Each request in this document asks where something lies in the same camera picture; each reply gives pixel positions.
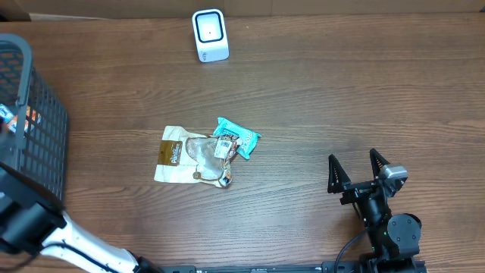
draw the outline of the item in basket
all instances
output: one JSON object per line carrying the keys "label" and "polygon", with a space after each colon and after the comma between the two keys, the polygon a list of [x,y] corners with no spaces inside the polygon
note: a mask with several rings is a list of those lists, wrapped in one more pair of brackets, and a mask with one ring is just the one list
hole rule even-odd
{"label": "item in basket", "polygon": [[[30,106],[27,106],[27,117],[30,117]],[[32,121],[37,121],[37,124],[40,124],[42,121],[41,116],[39,115],[39,119],[37,120],[37,112],[36,110],[32,109]],[[17,120],[18,120],[18,115],[16,115],[11,121],[8,122],[7,126],[10,131],[13,133],[17,132]],[[27,132],[27,129],[29,128],[29,121],[26,119],[25,120],[25,125],[23,126],[23,130]]]}
{"label": "item in basket", "polygon": [[5,123],[8,123],[12,118],[14,118],[14,114],[7,106],[0,104],[0,118],[2,118]]}
{"label": "item in basket", "polygon": [[190,133],[180,126],[166,126],[154,179],[227,187],[233,179],[230,160],[239,145],[237,136],[206,136]]}
{"label": "item in basket", "polygon": [[7,132],[8,132],[7,122],[2,117],[0,117],[0,133],[7,133]]}
{"label": "item in basket", "polygon": [[217,118],[219,125],[214,130],[215,136],[232,135],[237,136],[242,140],[241,146],[237,152],[246,159],[249,159],[249,154],[256,147],[258,138],[261,137],[259,133],[241,127],[226,118]]}

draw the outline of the snack bag
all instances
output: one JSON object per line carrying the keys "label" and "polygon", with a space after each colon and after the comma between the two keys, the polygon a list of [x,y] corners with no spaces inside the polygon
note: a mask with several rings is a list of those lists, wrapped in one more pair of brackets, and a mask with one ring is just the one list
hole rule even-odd
{"label": "snack bag", "polygon": [[166,126],[154,179],[227,187],[233,178],[230,160],[239,145],[237,136],[206,136],[187,132],[180,126]]}
{"label": "snack bag", "polygon": [[249,154],[256,147],[258,143],[258,137],[261,137],[259,133],[248,130],[241,127],[226,118],[217,118],[219,125],[214,130],[215,136],[231,135],[237,136],[242,140],[241,146],[237,149],[237,152],[246,159],[249,159]]}
{"label": "snack bag", "polygon": [[[30,106],[27,106],[27,117],[30,117]],[[32,110],[32,121],[36,121],[36,117],[37,117],[37,112],[36,110]],[[18,119],[18,115],[16,115],[14,118],[12,118],[7,126],[8,126],[8,129],[10,131],[12,131],[13,133],[17,132],[17,119]],[[37,121],[37,124],[40,123],[40,121],[42,120],[42,118],[40,117],[39,115],[39,120]],[[29,121],[26,119],[25,120],[25,125],[23,126],[23,130],[25,132],[27,132],[27,129],[29,128]]]}
{"label": "snack bag", "polygon": [[0,104],[0,118],[3,119],[5,123],[8,123],[12,118],[14,118],[14,114],[8,109],[7,106]]}

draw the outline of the orange package
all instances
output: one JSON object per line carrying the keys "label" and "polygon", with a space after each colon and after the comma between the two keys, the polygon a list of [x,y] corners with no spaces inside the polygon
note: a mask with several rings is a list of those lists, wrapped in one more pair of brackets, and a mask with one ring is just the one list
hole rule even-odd
{"label": "orange package", "polygon": [[[30,106],[27,106],[27,117],[30,116]],[[32,120],[33,121],[36,121],[37,119],[37,112],[36,110],[32,110]],[[8,126],[8,129],[12,132],[17,132],[17,119],[18,119],[18,115],[16,115],[14,118],[12,118],[11,121],[8,122],[7,126]],[[40,117],[39,115],[39,120],[37,121],[37,124],[40,123],[40,121],[42,120],[42,118]],[[29,121],[28,120],[25,120],[25,125],[23,126],[23,130],[27,132],[27,129],[29,127]]]}

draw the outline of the white device
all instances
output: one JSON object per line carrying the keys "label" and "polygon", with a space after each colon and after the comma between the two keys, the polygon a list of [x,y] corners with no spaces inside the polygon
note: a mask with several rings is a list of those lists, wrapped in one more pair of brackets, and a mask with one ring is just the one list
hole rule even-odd
{"label": "white device", "polygon": [[[90,232],[85,231],[82,227],[73,222],[66,213],[64,213],[64,219],[66,221],[66,226],[58,228],[52,232],[42,242],[43,246],[48,246],[50,243],[66,243],[75,246],[80,252],[102,261],[103,265],[114,269],[118,273],[133,273],[135,271],[138,262],[130,252],[125,249],[110,246],[103,240],[92,235]],[[106,270],[99,268],[78,253],[63,248],[62,246],[45,248],[40,254],[63,259],[87,272],[106,273]]]}
{"label": "white device", "polygon": [[229,58],[224,16],[218,9],[197,11],[192,16],[197,53],[201,62]]}

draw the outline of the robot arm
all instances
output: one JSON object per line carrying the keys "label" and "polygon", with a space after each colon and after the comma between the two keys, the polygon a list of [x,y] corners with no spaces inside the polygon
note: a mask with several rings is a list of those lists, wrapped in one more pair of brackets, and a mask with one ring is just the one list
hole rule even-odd
{"label": "robot arm", "polygon": [[370,272],[424,272],[424,264],[414,260],[419,254],[421,221],[411,214],[393,215],[387,204],[388,198],[404,186],[408,171],[402,165],[390,164],[375,149],[370,154],[374,179],[356,184],[336,157],[329,156],[328,193],[341,193],[342,205],[354,205],[372,245],[372,253],[360,256],[361,268]]}
{"label": "robot arm", "polygon": [[[40,254],[63,259],[87,272],[119,272],[133,273],[138,262],[125,249],[108,245],[90,232],[74,223],[66,213],[63,213],[66,225],[55,229],[42,242],[44,247]],[[102,267],[83,256],[86,254],[95,261],[102,261]]]}
{"label": "robot arm", "polygon": [[1,162],[0,251],[53,256],[92,273],[162,272],[82,229],[54,194]]}

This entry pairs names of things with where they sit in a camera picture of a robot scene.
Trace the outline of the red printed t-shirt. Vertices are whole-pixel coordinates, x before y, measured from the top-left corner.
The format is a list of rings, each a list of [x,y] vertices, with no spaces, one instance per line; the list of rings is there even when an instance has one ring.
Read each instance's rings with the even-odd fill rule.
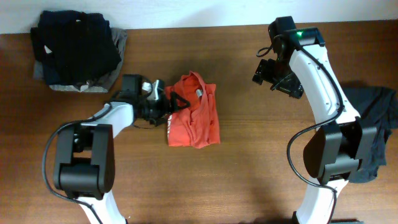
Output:
[[[168,99],[175,92],[190,103],[188,108],[172,113],[167,120],[169,146],[200,149],[221,142],[215,91],[215,84],[205,83],[201,75],[193,71],[165,88]]]

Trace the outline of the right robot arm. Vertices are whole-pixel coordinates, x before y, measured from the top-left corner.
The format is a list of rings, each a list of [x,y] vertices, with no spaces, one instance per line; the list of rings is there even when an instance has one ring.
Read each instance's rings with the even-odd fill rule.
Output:
[[[324,38],[316,27],[298,29],[292,17],[278,17],[268,26],[270,51],[277,58],[262,59],[253,82],[271,84],[293,98],[307,96],[315,124],[289,140],[287,160],[294,174],[307,184],[292,223],[331,223],[336,201],[350,178],[364,166],[377,134],[372,123],[344,94],[330,65]]]

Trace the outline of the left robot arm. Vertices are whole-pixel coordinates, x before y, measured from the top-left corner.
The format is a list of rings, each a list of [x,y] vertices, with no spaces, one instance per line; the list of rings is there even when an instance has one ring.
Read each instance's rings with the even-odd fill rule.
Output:
[[[90,223],[127,223],[112,192],[116,165],[114,139],[137,119],[153,126],[188,108],[190,102],[172,91],[165,94],[163,80],[151,82],[138,74],[125,74],[122,87],[92,117],[62,124],[45,145],[56,140],[53,184],[55,196],[79,204]]]

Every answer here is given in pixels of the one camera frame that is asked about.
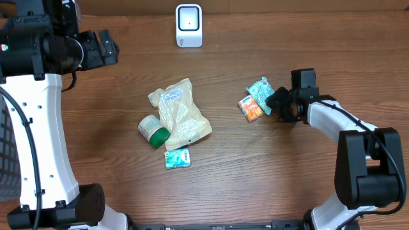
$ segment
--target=teal snack packet
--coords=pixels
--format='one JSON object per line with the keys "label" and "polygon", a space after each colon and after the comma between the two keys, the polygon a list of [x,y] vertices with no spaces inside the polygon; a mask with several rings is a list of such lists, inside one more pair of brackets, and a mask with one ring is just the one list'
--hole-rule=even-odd
{"label": "teal snack packet", "polygon": [[188,148],[175,149],[165,152],[166,169],[190,166],[190,154]]}
{"label": "teal snack packet", "polygon": [[246,87],[247,91],[253,96],[256,103],[267,114],[271,114],[271,108],[267,106],[266,99],[274,94],[273,88],[268,83],[266,77],[262,77],[261,80],[256,81],[251,87]]}

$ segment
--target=wooden tabletop
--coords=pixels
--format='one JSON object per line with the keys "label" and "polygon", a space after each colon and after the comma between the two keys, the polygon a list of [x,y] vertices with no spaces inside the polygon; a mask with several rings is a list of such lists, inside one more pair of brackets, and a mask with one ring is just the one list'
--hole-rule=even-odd
{"label": "wooden tabletop", "polygon": [[[334,193],[337,146],[275,116],[248,123],[237,107],[245,87],[265,76],[275,89],[290,88],[291,70],[315,68],[321,94],[399,131],[408,166],[408,22],[405,11],[205,15],[203,46],[180,49],[173,16],[84,17],[82,31],[109,29],[121,53],[117,65],[79,72],[77,86],[63,93],[75,177],[100,183],[106,203],[137,223],[300,219]],[[158,116],[149,93],[186,77],[213,132],[190,146],[189,168],[166,170],[165,147],[153,149],[137,125]],[[1,204],[1,229],[18,204]],[[409,207],[361,226],[409,229]]]}

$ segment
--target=white plastic holder
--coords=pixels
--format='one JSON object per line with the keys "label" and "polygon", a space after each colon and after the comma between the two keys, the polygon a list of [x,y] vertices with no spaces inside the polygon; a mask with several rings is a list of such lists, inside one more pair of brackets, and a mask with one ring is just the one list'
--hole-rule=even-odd
{"label": "white plastic holder", "polygon": [[203,44],[202,8],[198,4],[176,7],[176,42],[181,48],[198,48]]}

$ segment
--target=black cable
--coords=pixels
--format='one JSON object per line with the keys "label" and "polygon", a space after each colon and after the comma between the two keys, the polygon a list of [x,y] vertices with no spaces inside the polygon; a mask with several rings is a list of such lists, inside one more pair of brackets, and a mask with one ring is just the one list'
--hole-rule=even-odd
{"label": "black cable", "polygon": [[68,86],[66,89],[61,90],[61,92],[65,92],[65,91],[68,91],[68,90],[74,88],[76,83],[77,83],[77,73],[72,72],[72,82],[71,82],[71,85]]}
{"label": "black cable", "polygon": [[36,210],[36,217],[34,220],[33,229],[37,230],[38,225],[40,223],[40,214],[41,214],[41,207],[42,207],[42,190],[41,190],[41,183],[40,183],[40,172],[38,170],[38,160],[37,160],[37,151],[36,146],[34,143],[33,133],[31,132],[30,123],[32,121],[28,121],[26,116],[24,115],[23,110],[19,106],[19,104],[14,100],[14,98],[8,94],[2,87],[0,87],[0,93],[13,105],[14,109],[19,114],[22,124],[26,129],[28,142],[30,144],[31,150],[31,157],[33,159],[33,169],[34,169],[34,180],[36,184],[36,196],[37,196],[37,210]]}
{"label": "black cable", "polygon": [[14,0],[0,0],[0,3],[15,4]]}
{"label": "black cable", "polygon": [[344,114],[347,118],[349,118],[350,120],[352,120],[355,124],[357,124],[357,126],[359,126],[360,128],[364,129],[365,131],[367,131],[369,134],[371,134],[371,136],[375,139],[375,141],[379,144],[379,147],[382,149],[382,151],[386,154],[387,158],[389,159],[389,161],[391,162],[394,170],[396,171],[397,174],[397,178],[399,180],[399,204],[393,209],[393,210],[388,210],[388,211],[358,211],[355,215],[353,215],[351,218],[349,218],[348,220],[344,221],[340,226],[338,226],[336,228],[336,230],[341,230],[344,226],[346,226],[348,223],[350,223],[351,221],[354,221],[357,217],[362,217],[364,215],[368,215],[368,214],[377,214],[377,215],[390,215],[390,214],[394,214],[396,212],[398,212],[404,205],[405,203],[405,199],[406,199],[406,187],[405,187],[405,183],[403,181],[402,175],[399,171],[399,169],[397,168],[397,165],[395,163],[395,160],[392,158],[392,156],[390,155],[388,149],[386,148],[386,146],[382,143],[382,141],[379,139],[379,137],[377,137],[375,135],[375,133],[370,130],[368,127],[366,127],[365,125],[363,125],[360,120],[357,120],[356,118],[354,118],[349,112],[346,112],[345,110],[336,107],[335,105],[331,105],[329,103],[326,102],[322,102],[322,101],[314,101],[314,102],[318,102],[322,105],[328,106],[332,109],[337,110],[338,112]]}

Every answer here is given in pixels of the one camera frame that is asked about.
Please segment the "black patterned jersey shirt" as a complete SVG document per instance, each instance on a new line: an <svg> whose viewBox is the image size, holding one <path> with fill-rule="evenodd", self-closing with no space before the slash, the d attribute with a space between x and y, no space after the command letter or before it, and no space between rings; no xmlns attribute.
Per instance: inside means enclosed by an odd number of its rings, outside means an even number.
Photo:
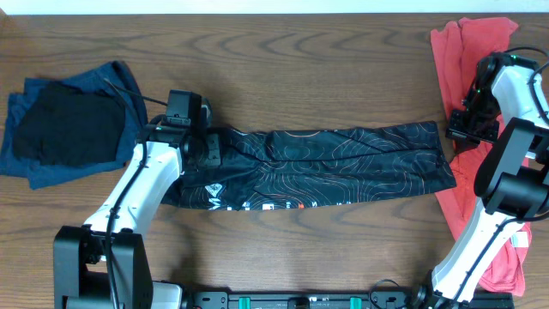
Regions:
<svg viewBox="0 0 549 309"><path fill-rule="evenodd" d="M185 209L307 209L455 187L432 121L383 128L214 128L220 165L185 172L162 201Z"/></svg>

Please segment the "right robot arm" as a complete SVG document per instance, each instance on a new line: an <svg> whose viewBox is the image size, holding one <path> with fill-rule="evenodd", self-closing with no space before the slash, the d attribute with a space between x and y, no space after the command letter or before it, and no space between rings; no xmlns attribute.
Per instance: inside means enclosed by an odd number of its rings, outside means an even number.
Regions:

::::::::

**TASK ITEM**
Only the lines from the one containing "This entry pairs" through the one containing "Trace the outline of the red" are to be retyped, both boundary lines included, with no other material.

**EXERCISE RESULT**
This entry pairs names of things with where they sit in a camera picture of a robot scene.
Trace the outline of the red printed t-shirt. Vertices are whole-pixel coordinates, x before y, measured from the top-left corner.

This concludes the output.